ABOUT THIS EXERCISE
Copy out all of the material. Every line must match the original.

MATERIAL FOR THIS TASK
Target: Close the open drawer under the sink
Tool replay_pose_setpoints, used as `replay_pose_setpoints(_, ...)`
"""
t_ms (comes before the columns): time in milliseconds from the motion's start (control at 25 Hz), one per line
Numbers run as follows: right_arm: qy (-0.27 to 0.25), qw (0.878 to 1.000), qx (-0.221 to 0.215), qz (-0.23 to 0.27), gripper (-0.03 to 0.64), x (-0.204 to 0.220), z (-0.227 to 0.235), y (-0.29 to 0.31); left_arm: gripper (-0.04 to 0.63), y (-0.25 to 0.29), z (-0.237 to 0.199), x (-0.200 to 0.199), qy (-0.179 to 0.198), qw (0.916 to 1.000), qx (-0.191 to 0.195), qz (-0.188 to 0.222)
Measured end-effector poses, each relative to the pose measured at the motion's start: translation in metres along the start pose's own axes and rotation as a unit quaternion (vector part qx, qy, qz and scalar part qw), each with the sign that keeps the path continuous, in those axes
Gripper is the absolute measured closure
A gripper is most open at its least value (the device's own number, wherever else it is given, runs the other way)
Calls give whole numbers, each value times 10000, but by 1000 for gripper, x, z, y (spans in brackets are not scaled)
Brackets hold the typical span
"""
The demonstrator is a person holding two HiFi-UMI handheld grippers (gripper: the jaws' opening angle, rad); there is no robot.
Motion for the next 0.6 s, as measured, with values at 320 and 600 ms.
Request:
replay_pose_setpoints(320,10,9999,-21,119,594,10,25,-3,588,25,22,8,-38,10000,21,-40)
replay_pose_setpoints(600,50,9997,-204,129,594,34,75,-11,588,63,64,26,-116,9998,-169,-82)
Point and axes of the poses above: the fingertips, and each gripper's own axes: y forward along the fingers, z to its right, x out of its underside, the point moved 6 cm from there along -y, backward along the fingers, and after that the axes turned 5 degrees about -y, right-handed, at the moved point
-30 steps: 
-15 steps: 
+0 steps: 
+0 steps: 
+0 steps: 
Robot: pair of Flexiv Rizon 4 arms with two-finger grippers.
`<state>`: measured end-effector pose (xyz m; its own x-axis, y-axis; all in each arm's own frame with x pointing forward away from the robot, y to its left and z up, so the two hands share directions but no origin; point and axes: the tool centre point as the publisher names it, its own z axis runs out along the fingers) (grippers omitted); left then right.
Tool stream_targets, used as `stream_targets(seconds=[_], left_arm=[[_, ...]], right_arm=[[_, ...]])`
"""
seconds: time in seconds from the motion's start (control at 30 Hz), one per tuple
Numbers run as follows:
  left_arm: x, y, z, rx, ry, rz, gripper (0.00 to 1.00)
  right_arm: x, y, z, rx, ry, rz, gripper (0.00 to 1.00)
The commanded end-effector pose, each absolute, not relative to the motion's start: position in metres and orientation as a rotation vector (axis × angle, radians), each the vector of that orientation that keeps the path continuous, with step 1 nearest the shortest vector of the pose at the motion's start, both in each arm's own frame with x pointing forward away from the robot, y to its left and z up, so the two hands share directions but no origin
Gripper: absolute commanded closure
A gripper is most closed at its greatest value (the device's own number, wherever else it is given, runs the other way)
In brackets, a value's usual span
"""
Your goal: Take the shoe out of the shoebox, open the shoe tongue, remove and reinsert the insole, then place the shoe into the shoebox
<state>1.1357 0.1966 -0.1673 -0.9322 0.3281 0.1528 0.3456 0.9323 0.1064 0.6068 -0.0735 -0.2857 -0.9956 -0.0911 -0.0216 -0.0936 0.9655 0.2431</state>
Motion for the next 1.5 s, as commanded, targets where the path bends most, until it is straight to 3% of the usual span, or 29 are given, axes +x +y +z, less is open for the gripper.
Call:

REPLY TO THE TASK
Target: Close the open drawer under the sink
Tool replay_pose_setpoints, used as `replay_pose_setpoints(_, ...)`
"""
t_ms (comes before the columns): time in milliseconds from the motion's start (control at 25 Hz), one per line
Numbers run as follows: right_arm: qy (-0.27 to 0.25), qw (0.878 to 1.000), qx (-0.221 to 0.215), qz (-0.23 to 0.27), gripper (-0.03 to 0.64), x (-0.204 to 0.220), z (-0.227 to 0.235), y (-0.29 to 0.31); left_arm: gripper (-0.04 to 0.63), y (-0.25 to 0.29), z (-0.237 to 0.199), x (-0.200 to 0.199), qy (-0.179 to 0.198), qw (0.916 to 1.000), qx (-0.191 to 0.195), qz (-0.188 to 0.222)
Measured end-effector poses, each relative to the pose measured at the motion's start: translation in metres along the start pose's own axes and rotation as a unit quaternion (vector part qx, qy, qz and scalar part qw), each with the sign that keeps the path continuous, in those axes
Gripper is the absolute measured closure
A gripper is most open at its least value (the device's own number, wherever else it is given, runs the other way)
Calls give whole numbers, each value times 10000, but by 1000 for gripper, x, z, y (spans in brackets are not scaled)
Brackets hold the typical span
"""
The demonstrator is a person holding two HiFi-UMI handheld grippers (gripper: the jaws' opening angle, rad); there is no robot.
Motion for the next 0.6 s, as measured, with values at 320 and 600 ms.
Request:
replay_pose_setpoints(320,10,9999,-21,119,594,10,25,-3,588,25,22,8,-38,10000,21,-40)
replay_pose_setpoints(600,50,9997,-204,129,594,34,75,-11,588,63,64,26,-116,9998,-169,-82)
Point and axes of the poses above: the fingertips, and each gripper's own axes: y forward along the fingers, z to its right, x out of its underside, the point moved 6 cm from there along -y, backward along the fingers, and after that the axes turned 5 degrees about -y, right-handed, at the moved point
-30 steps: 
-15 steps: 
+0 steps: 
+0 steps: 
+0 steps: 
Robot: pair of Flexiv Rizon 4 arms with two-finger grippers.
`<state>`: measured end-effector pose (xyz m; its own x-axis, y-axis; all in each arm's own frame with x pointing forward away from the robot, y to its left and z up, so the two hands share directions but no origin; point and axes: the tool centre point as the publisher names it, its own z axis runs out along the fingers) (grippers omitted); left then right.
Tool stream_targets, used as `stream_targets(seconds=[_], left_arm=[[_, ...]], right_arm=[[_, ...]])`
"""
seconds: time in seconds from the motion's start (control at 30 Hz), one per tuple
Numbers run as follows:
  left_arm: x, y, z, rx, ry, rz, gripper (0.00 to 1.00)
  right_arm: x, y, z, rx, ry, rz, gripper (0.00 to 1.00)
The commanded end-effector pose, each absolute, not relative to the motion's start: position in metres and orientation as a rotation vector (axis × angle, radians), each the vector of that orientation that keeps the path continuous, with step 1 nearest the shortest vector of the pose at the motion's start, both in each arm's own frame with x pointing forward away from the robot, y to its left and z up, so the two hands share directions but no origin
Gripper: absolute commanded closure
A gripper is most closed at its greatest value (the device's own number, wherever else it is given, runs the other way)
In brackets, a value's usual span
"""
Your goal: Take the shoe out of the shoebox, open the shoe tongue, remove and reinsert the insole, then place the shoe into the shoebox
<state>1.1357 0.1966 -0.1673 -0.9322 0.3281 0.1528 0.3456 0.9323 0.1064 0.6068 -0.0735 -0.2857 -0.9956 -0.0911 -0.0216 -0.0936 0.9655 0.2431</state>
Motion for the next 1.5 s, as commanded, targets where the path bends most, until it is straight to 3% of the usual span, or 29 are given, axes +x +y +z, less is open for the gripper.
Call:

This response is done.